7. Weld on the left is an example of how a good pulsed TIG weld should look. The weld on the right is also pulsed but no filler rod was used. This has resulted in a weld that’s noticeably undercut and weak due to poor bonding between the two halves.

8. Dirt was rubbed into the joint on the left and the amps were turned down. The weld on the right was done at a really high setting and no gas. Everything about both of these welds is horribly wrong. The high-heat weld looks like a dirty stick weld but it’s actually a TIG!

9. On the left is an example of a good pulsed TIG weld. Sufficient heat and torch speed has resulted in good penetration and minimal heat-affected area. To the right is a poor weld done with overly high amps (large heat-affected area) and very little rod.

10. Weld on the left might not look very good (due to high heat) but it’s a reasonably strong weld. The weld on the right is a different matter; everything is just too low. There’s no penetration and no adhesion between the parent metals and filler rod due to insufficient heat.

11. Some TIG machines have foot controls which allows the operator to adjust the welding current as a weld progresses.

12. John sharpens his TIG electrodes on a belt linisher but a sanding disc works fine. Sharp tip for steel, rounded for aluminium. The lines left by the abrasive grit should run parallel to the length of the electrode; grind them as shown, never at right angles.

TIG ON ALUMINIUM

1. The smoother appearance (note following welds) indicates a non-pulsed TIG weld. Although the operator moves the torch at a constant pace, the beading results from him dipping the filler rod in and out of the weld puddle as he proceeds.

2. This is an acceptable pulsed TIG weld. Although the operator moves the torch continuously, the machine’s pulsing action forms a series of almost individual welds that results in the beaded or fish-scale finish that is common to TIG welds.
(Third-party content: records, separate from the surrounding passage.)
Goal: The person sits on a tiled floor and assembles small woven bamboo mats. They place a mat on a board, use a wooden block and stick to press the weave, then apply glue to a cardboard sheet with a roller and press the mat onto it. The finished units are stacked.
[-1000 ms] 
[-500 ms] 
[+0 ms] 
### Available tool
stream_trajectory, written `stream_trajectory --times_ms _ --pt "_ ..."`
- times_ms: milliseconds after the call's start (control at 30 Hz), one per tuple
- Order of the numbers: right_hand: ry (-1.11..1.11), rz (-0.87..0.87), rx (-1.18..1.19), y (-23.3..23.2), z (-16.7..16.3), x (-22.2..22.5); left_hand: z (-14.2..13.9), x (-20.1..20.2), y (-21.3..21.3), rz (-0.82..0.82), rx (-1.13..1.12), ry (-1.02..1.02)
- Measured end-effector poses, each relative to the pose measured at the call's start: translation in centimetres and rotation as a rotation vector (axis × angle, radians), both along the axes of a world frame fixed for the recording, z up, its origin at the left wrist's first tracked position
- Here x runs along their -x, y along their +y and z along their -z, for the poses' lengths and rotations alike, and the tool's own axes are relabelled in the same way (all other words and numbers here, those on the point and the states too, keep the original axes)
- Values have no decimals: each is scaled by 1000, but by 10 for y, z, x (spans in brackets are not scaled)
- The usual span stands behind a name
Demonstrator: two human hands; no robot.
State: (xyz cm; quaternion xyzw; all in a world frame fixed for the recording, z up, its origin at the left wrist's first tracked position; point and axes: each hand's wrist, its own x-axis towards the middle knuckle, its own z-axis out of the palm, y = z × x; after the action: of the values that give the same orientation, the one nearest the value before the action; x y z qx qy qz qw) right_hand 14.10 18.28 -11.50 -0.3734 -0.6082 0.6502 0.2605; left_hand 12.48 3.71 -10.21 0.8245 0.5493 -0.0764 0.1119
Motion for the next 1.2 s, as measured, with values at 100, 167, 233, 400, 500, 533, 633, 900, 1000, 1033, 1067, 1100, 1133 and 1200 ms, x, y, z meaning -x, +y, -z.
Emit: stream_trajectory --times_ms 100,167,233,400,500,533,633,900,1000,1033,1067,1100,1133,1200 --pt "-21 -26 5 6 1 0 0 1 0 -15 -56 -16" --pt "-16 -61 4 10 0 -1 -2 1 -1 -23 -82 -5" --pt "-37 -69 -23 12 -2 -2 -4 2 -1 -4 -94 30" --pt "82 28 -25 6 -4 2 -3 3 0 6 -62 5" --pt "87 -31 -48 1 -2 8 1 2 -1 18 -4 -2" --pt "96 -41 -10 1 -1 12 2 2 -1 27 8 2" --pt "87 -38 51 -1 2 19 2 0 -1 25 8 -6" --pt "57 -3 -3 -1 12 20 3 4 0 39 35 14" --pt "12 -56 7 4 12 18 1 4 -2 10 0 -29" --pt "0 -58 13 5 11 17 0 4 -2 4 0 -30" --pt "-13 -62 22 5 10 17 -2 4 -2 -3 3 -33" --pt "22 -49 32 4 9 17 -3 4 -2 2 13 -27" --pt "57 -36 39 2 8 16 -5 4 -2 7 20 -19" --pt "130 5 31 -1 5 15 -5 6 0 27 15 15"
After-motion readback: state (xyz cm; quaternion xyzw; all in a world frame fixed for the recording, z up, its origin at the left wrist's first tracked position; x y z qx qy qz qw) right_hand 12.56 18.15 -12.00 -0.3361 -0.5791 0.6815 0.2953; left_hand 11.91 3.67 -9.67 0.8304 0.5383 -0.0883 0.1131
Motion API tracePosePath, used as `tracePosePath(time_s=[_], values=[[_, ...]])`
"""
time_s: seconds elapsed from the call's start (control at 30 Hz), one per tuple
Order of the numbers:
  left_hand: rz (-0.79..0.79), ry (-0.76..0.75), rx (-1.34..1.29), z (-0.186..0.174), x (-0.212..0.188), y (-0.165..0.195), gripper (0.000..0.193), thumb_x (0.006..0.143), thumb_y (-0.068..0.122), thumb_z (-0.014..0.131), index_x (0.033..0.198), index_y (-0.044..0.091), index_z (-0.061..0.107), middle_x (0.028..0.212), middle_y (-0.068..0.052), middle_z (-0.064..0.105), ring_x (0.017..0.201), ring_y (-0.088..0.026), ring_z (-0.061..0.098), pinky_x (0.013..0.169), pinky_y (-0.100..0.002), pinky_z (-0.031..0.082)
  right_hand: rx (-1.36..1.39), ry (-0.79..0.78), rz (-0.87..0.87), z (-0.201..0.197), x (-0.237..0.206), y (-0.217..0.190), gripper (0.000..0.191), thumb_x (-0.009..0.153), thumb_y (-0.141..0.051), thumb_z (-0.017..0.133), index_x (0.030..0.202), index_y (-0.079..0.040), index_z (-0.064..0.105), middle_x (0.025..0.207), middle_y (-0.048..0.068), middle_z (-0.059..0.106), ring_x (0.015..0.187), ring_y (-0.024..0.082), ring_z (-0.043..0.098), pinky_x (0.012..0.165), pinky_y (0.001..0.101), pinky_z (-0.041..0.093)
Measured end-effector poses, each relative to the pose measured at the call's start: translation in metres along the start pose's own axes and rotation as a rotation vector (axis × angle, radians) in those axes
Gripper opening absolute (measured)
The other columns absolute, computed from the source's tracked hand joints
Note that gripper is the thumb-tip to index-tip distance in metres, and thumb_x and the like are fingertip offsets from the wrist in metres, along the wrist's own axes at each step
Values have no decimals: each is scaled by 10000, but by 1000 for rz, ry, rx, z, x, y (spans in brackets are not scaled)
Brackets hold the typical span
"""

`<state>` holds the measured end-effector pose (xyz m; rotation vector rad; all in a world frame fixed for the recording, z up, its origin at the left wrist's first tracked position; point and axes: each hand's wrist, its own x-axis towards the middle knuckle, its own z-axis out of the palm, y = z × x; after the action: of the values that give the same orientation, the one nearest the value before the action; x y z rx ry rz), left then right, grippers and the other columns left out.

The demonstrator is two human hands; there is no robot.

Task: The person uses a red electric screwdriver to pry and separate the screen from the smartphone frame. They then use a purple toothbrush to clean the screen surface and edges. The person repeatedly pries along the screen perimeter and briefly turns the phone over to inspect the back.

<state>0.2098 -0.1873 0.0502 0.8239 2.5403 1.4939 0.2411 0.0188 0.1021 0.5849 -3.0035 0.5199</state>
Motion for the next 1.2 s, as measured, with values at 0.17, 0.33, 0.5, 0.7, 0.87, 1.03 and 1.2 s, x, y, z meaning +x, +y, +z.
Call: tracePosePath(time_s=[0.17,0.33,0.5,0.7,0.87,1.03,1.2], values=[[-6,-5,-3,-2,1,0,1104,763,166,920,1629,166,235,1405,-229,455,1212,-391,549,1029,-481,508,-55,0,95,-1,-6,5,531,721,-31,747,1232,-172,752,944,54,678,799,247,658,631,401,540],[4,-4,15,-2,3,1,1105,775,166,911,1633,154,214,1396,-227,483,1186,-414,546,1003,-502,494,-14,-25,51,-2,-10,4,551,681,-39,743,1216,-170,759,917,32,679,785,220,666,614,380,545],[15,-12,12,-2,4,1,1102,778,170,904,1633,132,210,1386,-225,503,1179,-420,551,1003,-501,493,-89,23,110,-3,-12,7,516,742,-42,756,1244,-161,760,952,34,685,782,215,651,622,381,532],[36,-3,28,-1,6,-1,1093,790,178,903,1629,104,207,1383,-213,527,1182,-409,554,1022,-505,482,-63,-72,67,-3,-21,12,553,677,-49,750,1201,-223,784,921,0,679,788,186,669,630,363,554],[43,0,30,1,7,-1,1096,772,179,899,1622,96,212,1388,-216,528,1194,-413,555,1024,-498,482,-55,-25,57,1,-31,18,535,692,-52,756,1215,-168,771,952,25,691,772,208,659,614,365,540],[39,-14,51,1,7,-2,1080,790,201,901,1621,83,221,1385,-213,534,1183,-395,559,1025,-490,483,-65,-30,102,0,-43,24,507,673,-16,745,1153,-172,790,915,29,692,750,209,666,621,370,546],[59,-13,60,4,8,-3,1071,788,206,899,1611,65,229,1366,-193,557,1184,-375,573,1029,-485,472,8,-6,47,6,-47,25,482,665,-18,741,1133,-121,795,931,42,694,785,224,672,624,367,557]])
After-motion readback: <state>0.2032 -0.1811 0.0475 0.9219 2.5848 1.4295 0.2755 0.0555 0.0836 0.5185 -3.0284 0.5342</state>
3. This is another pulsed weld, done at a high amp setting — note the cratering on the far left (last) bead. The aggressive beading is more defined due to a high heat coupled with a short hit — that is, the filler rod is dipped in and out of the molten puddle quickly.

4. This weld is not pulsed. It was done with the foot controller, so it’s very short and sharp with highly defined beads — and just about everything about it is wrong. You can see that the cratering at the end is so bad that it’s developed shrinkage cracks.

5. At the far right it’s slightly low on amps (slightly raised bead). At the beginning (right), torch speed is a bit fast (making it too cold), resulting in poor penetration. Later in the weld, Mark has slowed down, making the speed closer to ideal — note lack of undercutting.

HOLD RIGHT

The first thing you have to do is hold the torch in the correct position. For either MIG or TIG torches, that’s leaning back about 15–20 degrees from the direction in which you’ll be welding, as John demonstrates.

A MIG gun nozzle should be between 5mm and 10mm from the job. Note how he’s supporting the gun with his other hand. The electrode of a TIG torch should be perhaps 3mm from the work. The filler rod in TIG welding is held at 90 degrees to the torch. When welding more complex shapes you’ll be forced to vary these ideal positions, yet with practice a good weld is still achievable.

WATCH AND LEARN

Before beginning any welding, we recommend that you undertake some study. Your local automotive book outlet will have a number of highly informative publications. That said, there’s nothing quite like watching an expert demonstrate things.

A range of instructional DVDs have been put together by American car-building expert Ron Covell. We looked at his MIG Welding Made Easy and TIG Welding Basics. Both DVDs are extremely useful, covering all the basics and elaborating considerably on the things covered in this article.

The TIG version even demonstrates how to weld aluminium foil together! If you’ve just invested in a MIG or TIG, get these. There’s a range of metal-working and fabrication titles by Ron — if they’re as good as the MIG and TIG titles you’ll want all of them.